◆ TASK INSTRUCTIONS ◆
Each line of the material that mentions the word "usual" is to be copied.

◆ EXERCISE DATA ◆

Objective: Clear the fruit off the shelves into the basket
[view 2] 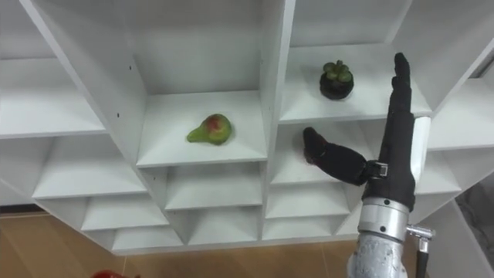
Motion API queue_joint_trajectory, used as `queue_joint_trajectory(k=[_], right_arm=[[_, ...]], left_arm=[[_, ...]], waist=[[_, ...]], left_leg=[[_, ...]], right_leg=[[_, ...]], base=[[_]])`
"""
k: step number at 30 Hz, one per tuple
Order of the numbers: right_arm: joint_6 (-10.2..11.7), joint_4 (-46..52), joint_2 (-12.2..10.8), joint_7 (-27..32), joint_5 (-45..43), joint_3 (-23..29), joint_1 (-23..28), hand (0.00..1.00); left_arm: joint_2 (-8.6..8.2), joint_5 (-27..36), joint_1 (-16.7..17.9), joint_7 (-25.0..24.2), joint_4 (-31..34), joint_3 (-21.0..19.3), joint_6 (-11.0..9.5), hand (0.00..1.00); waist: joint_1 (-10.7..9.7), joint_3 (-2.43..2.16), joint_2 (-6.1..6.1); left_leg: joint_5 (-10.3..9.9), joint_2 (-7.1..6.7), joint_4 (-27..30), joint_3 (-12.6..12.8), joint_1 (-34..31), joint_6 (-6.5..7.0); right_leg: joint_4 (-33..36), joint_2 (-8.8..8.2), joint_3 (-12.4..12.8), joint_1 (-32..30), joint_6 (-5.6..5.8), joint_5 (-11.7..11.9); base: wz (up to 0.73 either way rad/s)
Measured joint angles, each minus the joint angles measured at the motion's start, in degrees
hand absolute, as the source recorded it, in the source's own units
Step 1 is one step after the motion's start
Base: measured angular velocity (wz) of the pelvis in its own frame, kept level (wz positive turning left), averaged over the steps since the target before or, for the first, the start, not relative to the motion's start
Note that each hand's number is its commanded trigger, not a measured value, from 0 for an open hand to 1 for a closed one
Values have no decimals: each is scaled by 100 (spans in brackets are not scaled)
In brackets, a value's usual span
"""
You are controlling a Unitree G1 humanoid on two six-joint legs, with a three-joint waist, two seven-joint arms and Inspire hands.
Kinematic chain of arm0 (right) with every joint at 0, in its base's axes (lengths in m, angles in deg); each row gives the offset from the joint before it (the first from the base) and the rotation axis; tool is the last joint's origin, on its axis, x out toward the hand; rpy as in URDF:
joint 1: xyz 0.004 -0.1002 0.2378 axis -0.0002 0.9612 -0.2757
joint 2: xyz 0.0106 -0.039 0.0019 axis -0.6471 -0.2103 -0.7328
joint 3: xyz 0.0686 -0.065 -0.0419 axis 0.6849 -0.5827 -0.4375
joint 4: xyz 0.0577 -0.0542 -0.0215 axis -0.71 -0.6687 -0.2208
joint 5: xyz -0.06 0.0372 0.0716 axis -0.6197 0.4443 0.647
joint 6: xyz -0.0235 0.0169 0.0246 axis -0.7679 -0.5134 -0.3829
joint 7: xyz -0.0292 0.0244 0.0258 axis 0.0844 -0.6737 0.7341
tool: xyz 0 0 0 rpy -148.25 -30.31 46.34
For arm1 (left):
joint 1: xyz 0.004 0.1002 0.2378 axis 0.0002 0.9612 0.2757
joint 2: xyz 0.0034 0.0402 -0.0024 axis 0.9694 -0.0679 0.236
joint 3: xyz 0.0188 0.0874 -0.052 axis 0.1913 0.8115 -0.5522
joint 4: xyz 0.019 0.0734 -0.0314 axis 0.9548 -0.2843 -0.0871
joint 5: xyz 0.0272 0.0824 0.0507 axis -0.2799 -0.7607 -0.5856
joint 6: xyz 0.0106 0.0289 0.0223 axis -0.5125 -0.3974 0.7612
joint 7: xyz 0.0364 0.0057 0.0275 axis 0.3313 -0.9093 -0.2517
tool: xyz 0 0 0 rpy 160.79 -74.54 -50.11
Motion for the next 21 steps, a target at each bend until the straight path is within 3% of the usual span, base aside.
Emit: queue_joint_trajectory(k=[4, 7, 12, 17, 21], right_arm=[[0, -8, 41, -45, 5, 9, -72, 0], [-2, -47, 261, -52, 20, 2, -254, 0], [-2, -433, 511, -48, 135, 31, -729, 0], [-51, -913, 535, -73, 135, 42, -957, 0], [-64, -1072, 552, -83, 280, 42, -1145, 0]], left_arm=[[0, -114, 23, -5, 100, 1, 7, 100], [26, -161, 51, 9, 159, 1, 30, 100], [58, -169, 60, 34, 209, -7, 143, 100], [86, -228, 157, -11, 505, -20, 239, 100], [115, -229, 178, -134, 579, -40, 348, 100]], waist=[[66, 32, -53], [130, 49, -85], [193, 45, -162], [205, 32, -280], [223, 24, -294]], left_leg=[[0, -1, 20, 0, 2, 0], [0, -4, 23, 0, 13, 0], [0, -4, 19, -67, 22, 0], [0, -4, 28, -164, 20, -1], [1, -8, 30, -179, 25, -1]], right_leg=[[-5, -11, -43, 30, 0, 0], [-10, -13, -43, 43, 2, -1], [-12, -13, -78, 73, 1, -1], [-17, -26, -170, 109, 1, -1], [-13, -33, -191, 113, 1, -1]], base=[[5], [0], [3], [10], [0]])
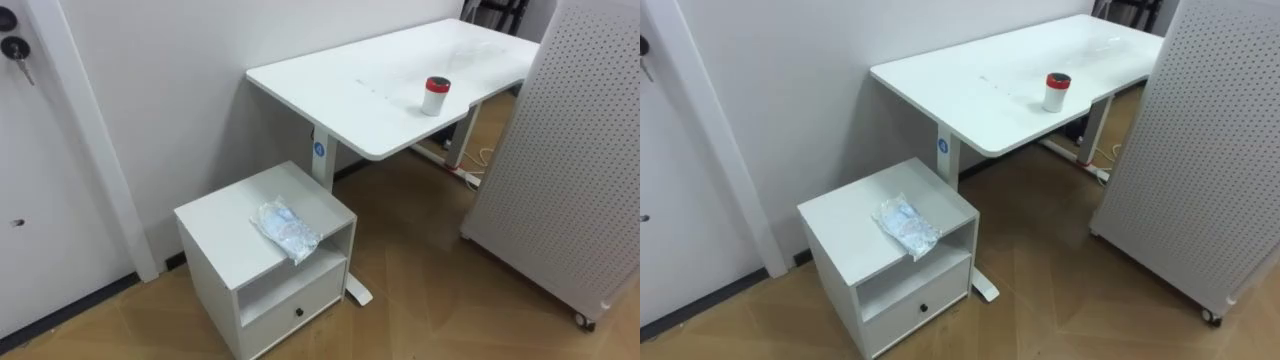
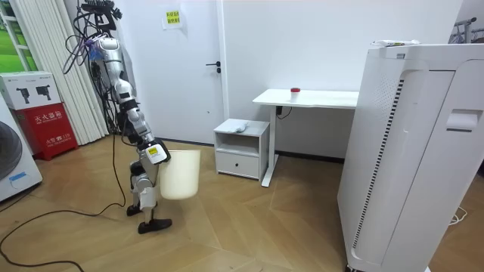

◆ RESULT OF THIS TASK ◆
In brackets, a value's usual span
Motion for the next 21 steps, a target at each bend until the straight path is within 3% of the usual span, base aside.

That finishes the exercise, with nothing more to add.